__Goal of the exercise__.
Set down, please, exactly the lines below that run from the line with "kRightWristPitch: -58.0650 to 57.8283" to the line with "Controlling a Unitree", both lines included.

__Information supplied__.
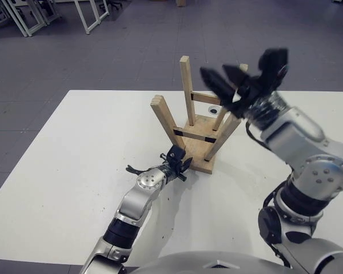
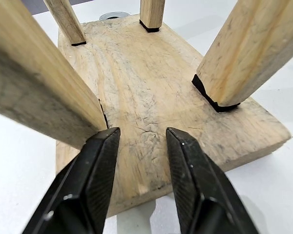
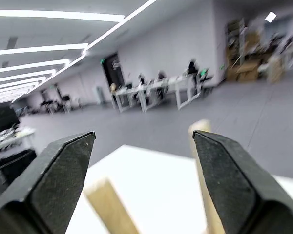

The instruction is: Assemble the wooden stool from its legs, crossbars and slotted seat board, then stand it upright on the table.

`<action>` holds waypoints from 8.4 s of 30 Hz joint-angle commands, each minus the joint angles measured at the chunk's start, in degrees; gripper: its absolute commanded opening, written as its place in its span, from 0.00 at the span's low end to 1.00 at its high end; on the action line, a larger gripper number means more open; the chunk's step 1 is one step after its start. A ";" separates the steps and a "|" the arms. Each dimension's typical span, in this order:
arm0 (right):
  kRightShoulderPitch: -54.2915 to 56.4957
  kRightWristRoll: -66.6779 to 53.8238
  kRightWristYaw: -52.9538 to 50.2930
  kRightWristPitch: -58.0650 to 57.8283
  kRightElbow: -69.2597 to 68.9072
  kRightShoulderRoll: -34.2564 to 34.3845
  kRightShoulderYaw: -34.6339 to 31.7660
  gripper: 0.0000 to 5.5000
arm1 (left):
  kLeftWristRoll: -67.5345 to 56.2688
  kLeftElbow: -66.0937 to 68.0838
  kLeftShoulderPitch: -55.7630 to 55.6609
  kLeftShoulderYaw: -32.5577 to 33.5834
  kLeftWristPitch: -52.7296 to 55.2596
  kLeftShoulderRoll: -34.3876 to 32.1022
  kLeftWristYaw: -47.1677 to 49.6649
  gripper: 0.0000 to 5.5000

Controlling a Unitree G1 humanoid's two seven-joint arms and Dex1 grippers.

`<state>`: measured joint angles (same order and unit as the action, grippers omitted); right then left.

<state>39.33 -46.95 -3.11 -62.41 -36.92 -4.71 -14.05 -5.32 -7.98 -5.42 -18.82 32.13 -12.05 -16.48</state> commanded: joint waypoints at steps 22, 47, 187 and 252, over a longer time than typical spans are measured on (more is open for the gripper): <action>0.16 1.07 -2.59 6.47 8.61 -13.05 1.22 0.67 | 1.18 -0.26 6.60 2.71 2.47 -0.42 0.69 0.32; 7.26 -2.92 12.13 6.50 7.70 -4.22 6.30 0.67 | -19.15 -8.86 -1.20 34.69 10.04 -13.47 -11.31 0.32; 18.54 -61.47 57.89 -30.08 57.02 -53.14 34.94 0.37 | -78.17 11.80 -33.13 20.41 60.36 -43.51 -47.41 0.37; -25.57 33.52 2.19 51.21 41.63 -7.97 17.01 1.00 | -5.80 12.23 -5.46 21.59 -18.71 2.16 13.01 0.71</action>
<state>13.52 -14.04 -0.62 -11.30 5.12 -13.50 4.17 -12.06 5.34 -11.32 2.90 13.12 -10.23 -3.43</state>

__Exercise solution__.
  kRightWristPitch: -58.0650 to 57.8283
  kRightElbow: -69.2597 to 68.9072
  kRightShoulderRoll: -34.2564 to 34.3845
  kRightShoulderYaw: -34.6339 to 31.7660
  gripper: 0.0000 to 5.5000
arm1 (left):
  kLeftWristRoll: -67.5345 to 56.2688
  kLeftElbow: -66.0937 to 68.0838
  kLeftShoulderPitch: -55.7630 to 55.6609
  kLeftShoulderYaw: -32.5577 to 33.5834
  kLeftWristPitch: -52.7296 to 55.2596
  kLeftShoulderRoll: -34.3876 to 32.1022
  kLeftWristYaw: -47.1677 to 49.6649
  gripper: 0.0000 to 5.5000

Controlling a Unitree G1 humanoid's two seven-joint arms and Dex1 grippers.

The exercise contains nothing more.